> [PROBLEM DETAILS] Leaving out all pictures, reproduce the entries below exactly, from the first line through the line that contains "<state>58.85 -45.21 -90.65".

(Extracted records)
● ● ● ●
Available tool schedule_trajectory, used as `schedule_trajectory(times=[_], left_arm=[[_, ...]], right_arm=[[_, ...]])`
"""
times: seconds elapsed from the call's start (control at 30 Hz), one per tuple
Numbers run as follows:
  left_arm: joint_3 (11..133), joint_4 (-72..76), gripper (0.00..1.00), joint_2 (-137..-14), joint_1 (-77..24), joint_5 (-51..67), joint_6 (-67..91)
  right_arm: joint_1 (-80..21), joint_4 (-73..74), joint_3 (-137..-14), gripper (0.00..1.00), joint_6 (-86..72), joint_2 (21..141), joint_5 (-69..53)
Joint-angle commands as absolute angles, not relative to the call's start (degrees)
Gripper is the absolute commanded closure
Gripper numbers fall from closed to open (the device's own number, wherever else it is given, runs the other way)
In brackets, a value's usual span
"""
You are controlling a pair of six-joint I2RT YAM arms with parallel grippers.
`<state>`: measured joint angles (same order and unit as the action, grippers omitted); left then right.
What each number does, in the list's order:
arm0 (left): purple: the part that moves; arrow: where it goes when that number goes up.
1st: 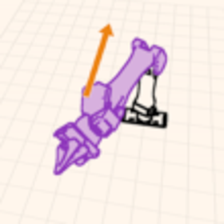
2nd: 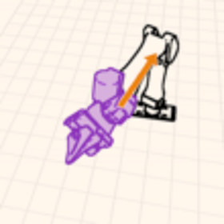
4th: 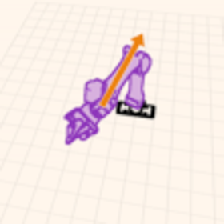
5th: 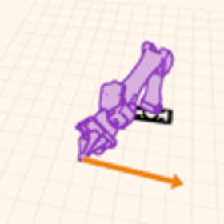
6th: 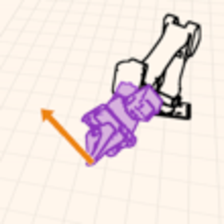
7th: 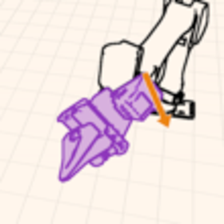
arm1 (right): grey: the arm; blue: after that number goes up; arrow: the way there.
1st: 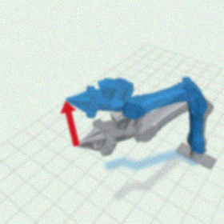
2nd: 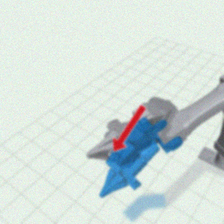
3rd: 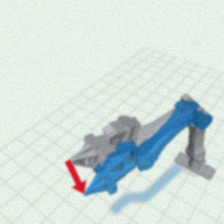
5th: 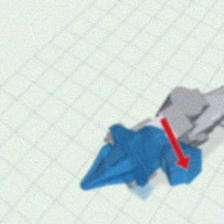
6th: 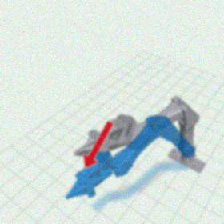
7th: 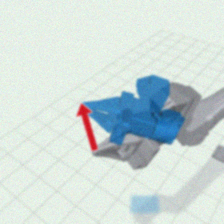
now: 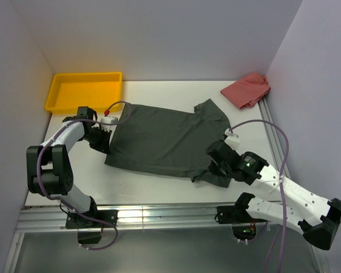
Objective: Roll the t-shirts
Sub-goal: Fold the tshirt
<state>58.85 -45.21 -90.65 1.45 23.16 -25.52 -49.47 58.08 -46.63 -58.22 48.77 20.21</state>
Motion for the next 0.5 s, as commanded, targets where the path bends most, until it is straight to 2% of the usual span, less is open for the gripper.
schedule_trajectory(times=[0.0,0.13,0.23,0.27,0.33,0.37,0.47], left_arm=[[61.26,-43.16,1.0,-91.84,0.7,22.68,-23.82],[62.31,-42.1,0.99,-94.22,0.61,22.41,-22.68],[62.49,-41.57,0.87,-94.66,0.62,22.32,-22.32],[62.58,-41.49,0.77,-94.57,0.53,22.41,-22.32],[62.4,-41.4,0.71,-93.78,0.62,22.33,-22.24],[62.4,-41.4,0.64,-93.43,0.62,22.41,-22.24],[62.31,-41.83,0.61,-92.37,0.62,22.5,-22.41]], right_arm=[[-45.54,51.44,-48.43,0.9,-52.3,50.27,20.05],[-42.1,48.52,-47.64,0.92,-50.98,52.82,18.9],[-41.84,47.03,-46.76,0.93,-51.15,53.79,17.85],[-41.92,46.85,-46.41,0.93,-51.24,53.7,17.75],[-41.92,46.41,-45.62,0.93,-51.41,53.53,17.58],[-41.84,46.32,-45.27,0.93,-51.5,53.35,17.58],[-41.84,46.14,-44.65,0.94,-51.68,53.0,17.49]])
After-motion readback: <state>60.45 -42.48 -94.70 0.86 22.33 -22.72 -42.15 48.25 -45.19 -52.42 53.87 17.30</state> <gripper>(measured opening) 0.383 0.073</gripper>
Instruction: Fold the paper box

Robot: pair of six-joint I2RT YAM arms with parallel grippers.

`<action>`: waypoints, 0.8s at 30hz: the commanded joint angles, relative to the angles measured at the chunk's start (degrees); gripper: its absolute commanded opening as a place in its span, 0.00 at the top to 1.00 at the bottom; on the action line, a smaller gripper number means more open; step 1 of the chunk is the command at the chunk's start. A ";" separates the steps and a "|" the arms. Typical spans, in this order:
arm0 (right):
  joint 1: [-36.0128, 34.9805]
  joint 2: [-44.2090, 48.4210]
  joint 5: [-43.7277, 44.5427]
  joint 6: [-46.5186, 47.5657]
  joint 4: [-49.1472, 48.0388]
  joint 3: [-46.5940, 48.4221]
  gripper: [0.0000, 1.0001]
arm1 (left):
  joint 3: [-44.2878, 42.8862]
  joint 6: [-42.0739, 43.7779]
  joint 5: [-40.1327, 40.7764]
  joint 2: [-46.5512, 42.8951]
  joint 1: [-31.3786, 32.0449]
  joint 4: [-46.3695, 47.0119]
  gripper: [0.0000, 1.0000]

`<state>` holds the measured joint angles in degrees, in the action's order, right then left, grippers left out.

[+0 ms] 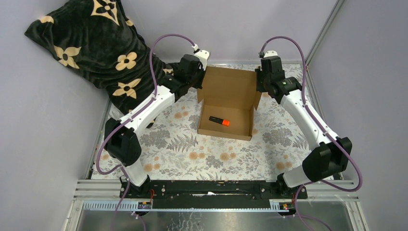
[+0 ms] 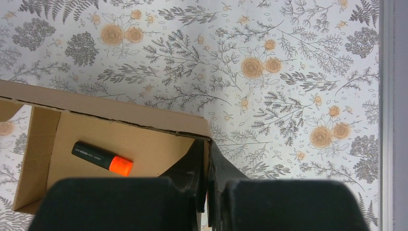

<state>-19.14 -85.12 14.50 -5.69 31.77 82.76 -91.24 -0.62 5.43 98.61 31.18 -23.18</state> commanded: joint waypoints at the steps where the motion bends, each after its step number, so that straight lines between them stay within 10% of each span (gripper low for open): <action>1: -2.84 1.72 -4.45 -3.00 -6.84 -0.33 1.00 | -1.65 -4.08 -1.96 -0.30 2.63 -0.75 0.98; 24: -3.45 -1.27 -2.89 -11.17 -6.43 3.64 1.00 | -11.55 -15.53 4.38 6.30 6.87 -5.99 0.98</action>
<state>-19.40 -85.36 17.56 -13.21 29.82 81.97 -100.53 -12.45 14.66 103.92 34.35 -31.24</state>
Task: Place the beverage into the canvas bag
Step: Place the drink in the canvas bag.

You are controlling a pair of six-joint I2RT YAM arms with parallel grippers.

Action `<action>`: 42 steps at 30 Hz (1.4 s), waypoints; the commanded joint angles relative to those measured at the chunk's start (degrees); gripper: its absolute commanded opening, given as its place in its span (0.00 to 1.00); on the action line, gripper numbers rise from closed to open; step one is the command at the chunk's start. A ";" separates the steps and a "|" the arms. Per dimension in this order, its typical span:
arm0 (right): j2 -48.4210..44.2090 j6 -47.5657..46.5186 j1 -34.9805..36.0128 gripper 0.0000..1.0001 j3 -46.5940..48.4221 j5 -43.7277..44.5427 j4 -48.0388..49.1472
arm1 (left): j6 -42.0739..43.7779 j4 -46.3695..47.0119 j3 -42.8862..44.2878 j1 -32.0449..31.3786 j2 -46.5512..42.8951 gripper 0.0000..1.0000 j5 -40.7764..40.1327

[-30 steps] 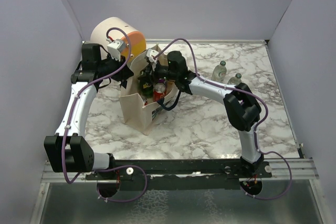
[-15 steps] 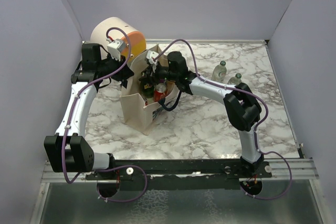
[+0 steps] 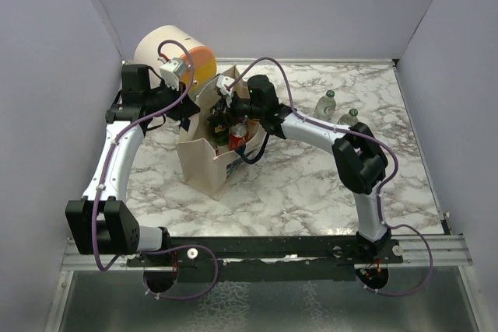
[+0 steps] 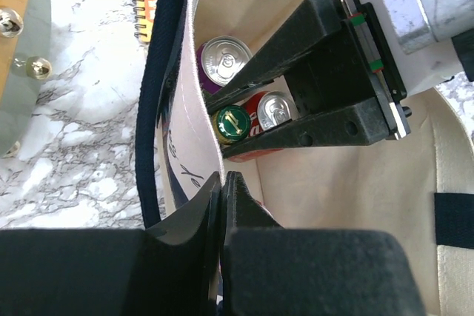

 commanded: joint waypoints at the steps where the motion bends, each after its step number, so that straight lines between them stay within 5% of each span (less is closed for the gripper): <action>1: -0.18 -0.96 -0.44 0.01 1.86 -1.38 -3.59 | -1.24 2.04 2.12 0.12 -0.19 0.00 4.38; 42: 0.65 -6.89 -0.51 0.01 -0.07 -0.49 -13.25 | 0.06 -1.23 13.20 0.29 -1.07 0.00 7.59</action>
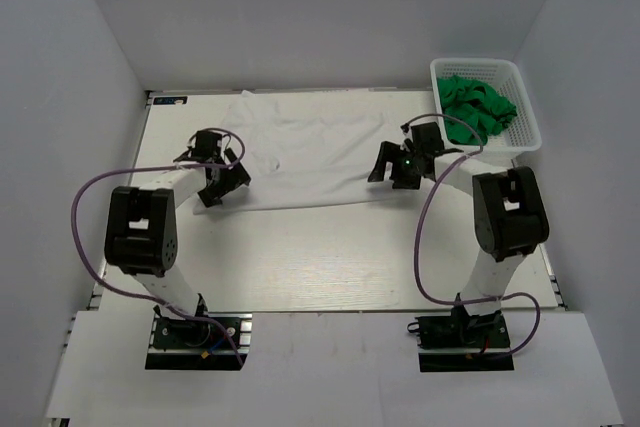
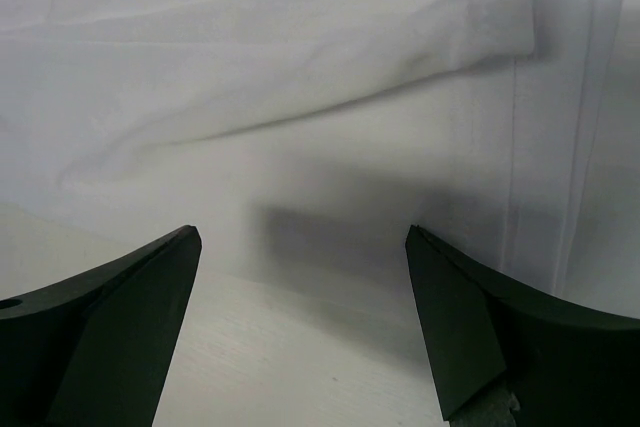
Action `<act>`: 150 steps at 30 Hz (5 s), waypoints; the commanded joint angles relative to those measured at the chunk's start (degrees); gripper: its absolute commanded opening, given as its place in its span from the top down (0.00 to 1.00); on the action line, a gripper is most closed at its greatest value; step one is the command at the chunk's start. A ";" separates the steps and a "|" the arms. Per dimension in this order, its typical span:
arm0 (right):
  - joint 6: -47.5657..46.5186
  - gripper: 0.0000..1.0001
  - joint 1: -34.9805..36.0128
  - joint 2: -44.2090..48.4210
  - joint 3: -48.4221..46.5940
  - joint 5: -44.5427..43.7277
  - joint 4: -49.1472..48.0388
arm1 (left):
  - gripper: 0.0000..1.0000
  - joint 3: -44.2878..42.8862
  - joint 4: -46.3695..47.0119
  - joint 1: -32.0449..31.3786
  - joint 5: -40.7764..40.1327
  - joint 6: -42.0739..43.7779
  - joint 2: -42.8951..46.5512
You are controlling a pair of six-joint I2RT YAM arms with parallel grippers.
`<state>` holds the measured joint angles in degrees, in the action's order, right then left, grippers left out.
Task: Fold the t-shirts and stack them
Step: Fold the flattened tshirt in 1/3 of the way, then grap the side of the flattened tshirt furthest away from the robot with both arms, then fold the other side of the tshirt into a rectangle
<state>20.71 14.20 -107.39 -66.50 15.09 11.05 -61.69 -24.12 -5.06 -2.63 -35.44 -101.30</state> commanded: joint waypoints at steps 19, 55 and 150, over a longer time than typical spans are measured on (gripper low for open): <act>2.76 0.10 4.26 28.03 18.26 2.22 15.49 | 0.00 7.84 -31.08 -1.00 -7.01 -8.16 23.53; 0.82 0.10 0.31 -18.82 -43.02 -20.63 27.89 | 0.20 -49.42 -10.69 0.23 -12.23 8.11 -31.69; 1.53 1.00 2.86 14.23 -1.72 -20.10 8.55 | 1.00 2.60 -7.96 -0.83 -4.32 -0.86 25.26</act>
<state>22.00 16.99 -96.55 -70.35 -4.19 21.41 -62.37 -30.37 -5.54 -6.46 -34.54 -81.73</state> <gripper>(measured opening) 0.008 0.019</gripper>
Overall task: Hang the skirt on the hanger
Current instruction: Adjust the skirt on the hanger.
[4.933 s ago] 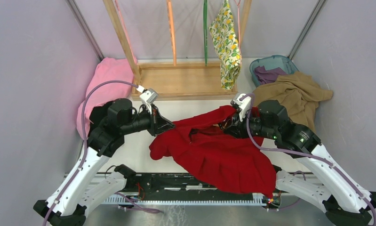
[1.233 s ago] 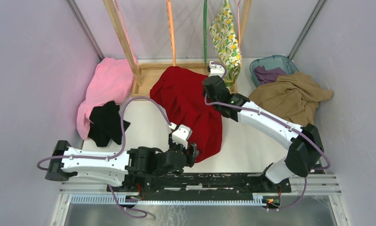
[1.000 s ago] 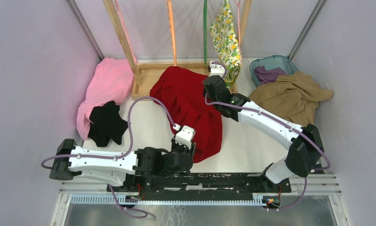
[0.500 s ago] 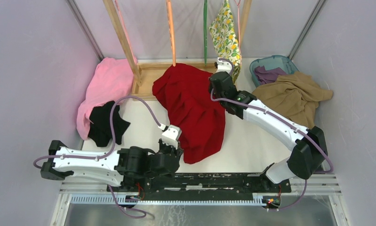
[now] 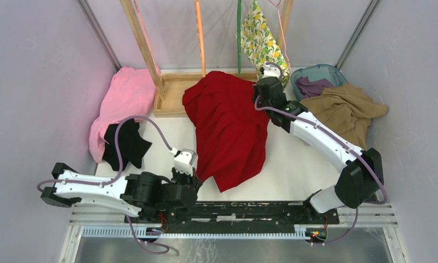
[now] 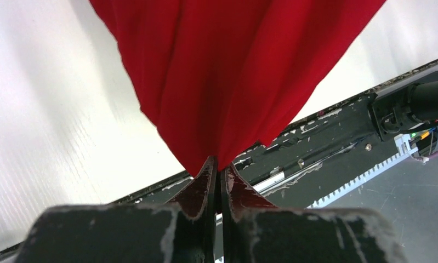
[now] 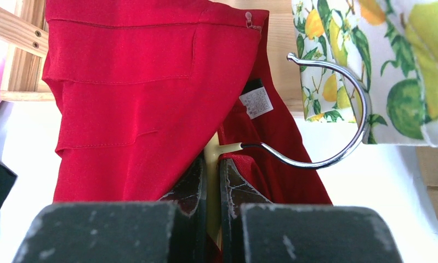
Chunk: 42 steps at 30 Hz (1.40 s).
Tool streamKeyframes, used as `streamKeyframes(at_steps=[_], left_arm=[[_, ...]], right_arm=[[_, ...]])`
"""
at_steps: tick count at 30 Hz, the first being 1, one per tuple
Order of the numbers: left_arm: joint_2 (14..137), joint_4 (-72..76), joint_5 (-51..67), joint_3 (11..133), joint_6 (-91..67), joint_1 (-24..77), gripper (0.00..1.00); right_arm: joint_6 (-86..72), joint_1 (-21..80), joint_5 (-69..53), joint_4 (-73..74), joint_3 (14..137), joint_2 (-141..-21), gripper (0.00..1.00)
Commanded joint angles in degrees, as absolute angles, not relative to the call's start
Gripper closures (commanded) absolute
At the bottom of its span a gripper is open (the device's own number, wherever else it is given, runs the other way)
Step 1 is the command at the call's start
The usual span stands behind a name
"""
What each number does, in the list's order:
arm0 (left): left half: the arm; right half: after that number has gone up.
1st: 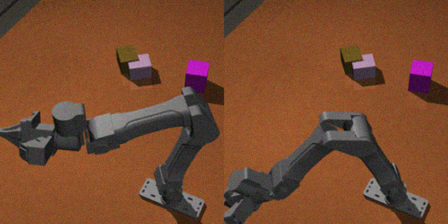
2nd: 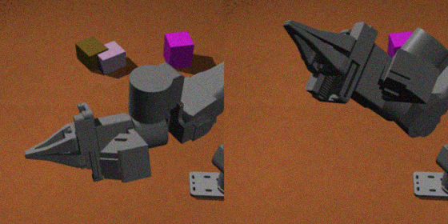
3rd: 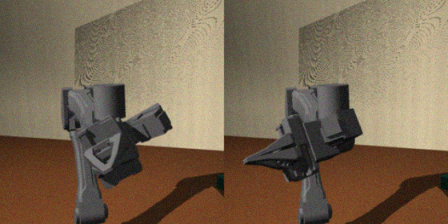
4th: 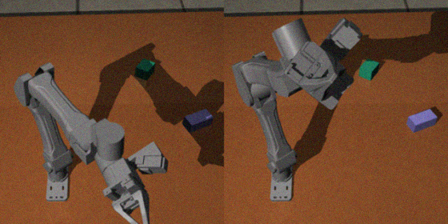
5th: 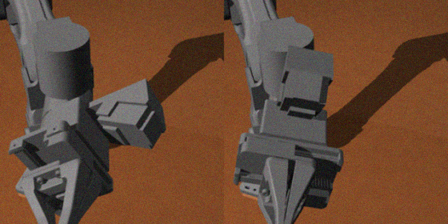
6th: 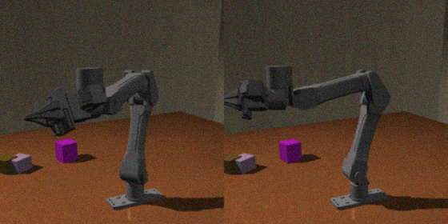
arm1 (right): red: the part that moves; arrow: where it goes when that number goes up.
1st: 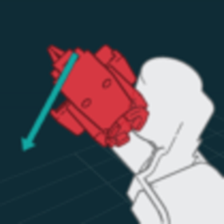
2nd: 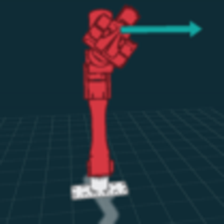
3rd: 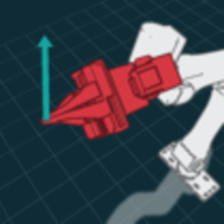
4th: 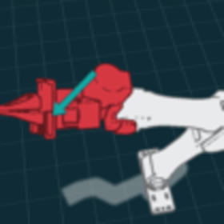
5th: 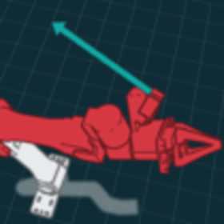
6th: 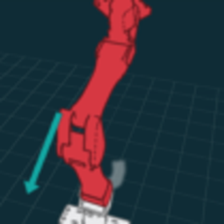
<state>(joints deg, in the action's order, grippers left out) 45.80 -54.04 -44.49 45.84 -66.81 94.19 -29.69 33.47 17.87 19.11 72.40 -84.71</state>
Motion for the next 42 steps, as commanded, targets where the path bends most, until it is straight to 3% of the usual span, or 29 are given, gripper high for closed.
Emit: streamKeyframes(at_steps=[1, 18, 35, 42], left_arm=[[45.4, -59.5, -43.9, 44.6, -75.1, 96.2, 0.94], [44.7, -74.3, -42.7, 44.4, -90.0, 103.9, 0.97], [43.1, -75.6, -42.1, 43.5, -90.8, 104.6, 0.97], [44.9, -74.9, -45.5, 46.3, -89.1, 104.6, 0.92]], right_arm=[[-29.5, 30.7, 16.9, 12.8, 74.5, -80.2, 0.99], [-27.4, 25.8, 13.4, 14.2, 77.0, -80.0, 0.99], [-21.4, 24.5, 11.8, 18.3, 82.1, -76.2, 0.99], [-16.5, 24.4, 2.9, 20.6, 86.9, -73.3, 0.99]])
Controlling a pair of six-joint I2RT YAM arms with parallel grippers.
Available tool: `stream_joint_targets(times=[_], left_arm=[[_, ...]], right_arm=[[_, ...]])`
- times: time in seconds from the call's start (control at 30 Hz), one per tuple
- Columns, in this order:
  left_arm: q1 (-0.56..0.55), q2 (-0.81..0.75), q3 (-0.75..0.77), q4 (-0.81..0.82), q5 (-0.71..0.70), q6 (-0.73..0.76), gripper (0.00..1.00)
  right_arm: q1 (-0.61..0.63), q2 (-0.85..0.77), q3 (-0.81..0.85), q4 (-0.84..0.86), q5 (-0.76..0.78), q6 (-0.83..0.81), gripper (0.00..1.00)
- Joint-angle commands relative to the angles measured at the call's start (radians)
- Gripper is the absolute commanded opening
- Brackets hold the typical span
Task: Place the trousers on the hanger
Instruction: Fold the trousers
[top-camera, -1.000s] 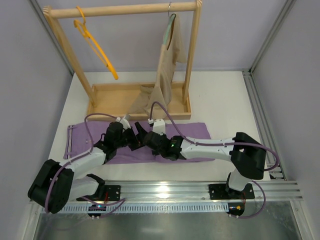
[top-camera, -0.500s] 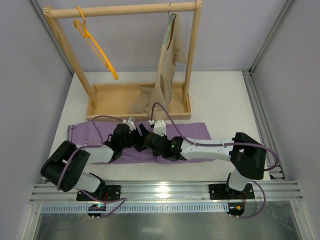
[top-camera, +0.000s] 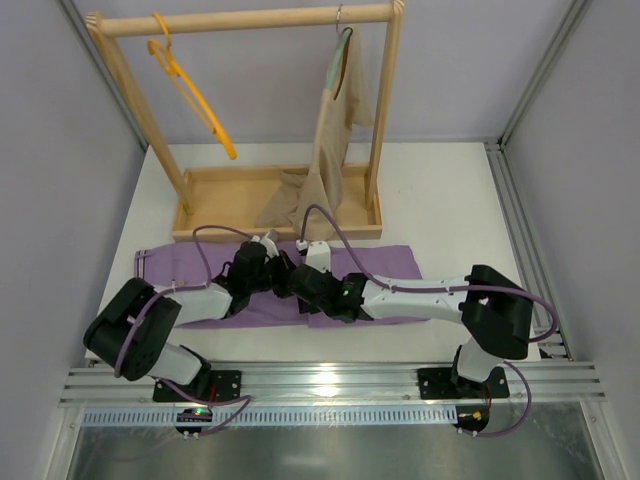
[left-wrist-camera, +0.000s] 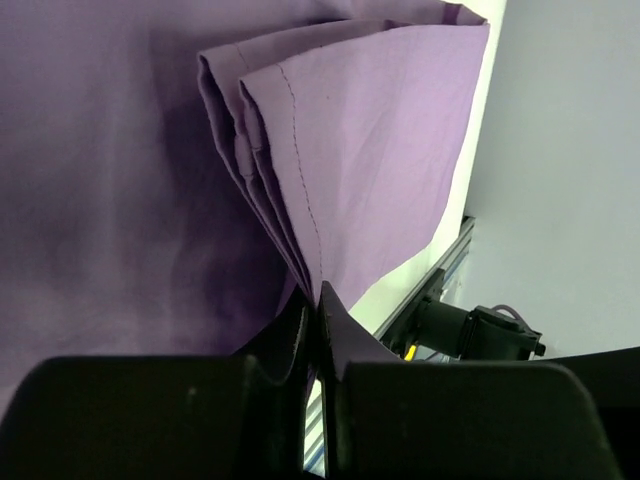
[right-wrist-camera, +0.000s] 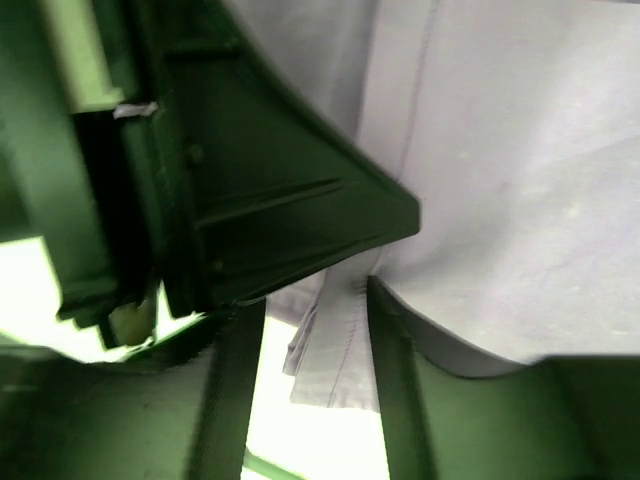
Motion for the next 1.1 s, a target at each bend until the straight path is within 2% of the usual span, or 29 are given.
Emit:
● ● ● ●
> [RESPONSE TO THIS EXERCISE]
Available tool schedule_trajectory, used as `schedule_trajectory(times=[_], left_arm=[[_, ...]], right_arm=[[_, ...]])`
"""
times: seconds elapsed from the call's start (control at 30 Hz), one per tuple
Numbers run as follows:
  left_arm: joint_3 (11..133), joint_4 (-72..76), gripper (0.00..1.00), joint_2 (-137..-14), joint_1 (-77..24), joint_5 (-51..67), joint_6 (-67..91)
  right_arm: joint_1 (-80..21), joint_4 (-73..74), joint_3 (-137..-14), gripper (0.00..1.00), joint_6 (-86..72), joint_2 (21..141), joint_5 (-69..53)
Joint-angle commands as absolute angles, not relative to the call's start (degrees)
Gripper is the absolute commanded closure
Gripper numbers fall from closed to open (the device's own number, wherever else it is given, runs the other way)
In brackets, a value's usual span
"""
You are controlling a pair of six-joint I2RT YAM arms with parallel grippers.
`<state>`: measured joint angles (same order and unit as the action, grippers omitted); left then right.
What each number does, in the list's order:
arm0 (left): purple: the part that moves; arrow: where it goes when that number goes up.
1st: 
2nd: 
4th: 
5th: 
6th: 
7th: 
arm1 (right): grey: the arm; blue: after that number goes up; arrow: the way there.
1st: 
2nd: 
3rd: 
5th: 
6th: 
7th: 
now: 
Objective: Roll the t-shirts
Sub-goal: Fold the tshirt
<state>58.85 -45.21 -90.65 1.45 23.16 -25.52 -49.47 58.08 -46.63 -58.22 48.77 20.21</state>

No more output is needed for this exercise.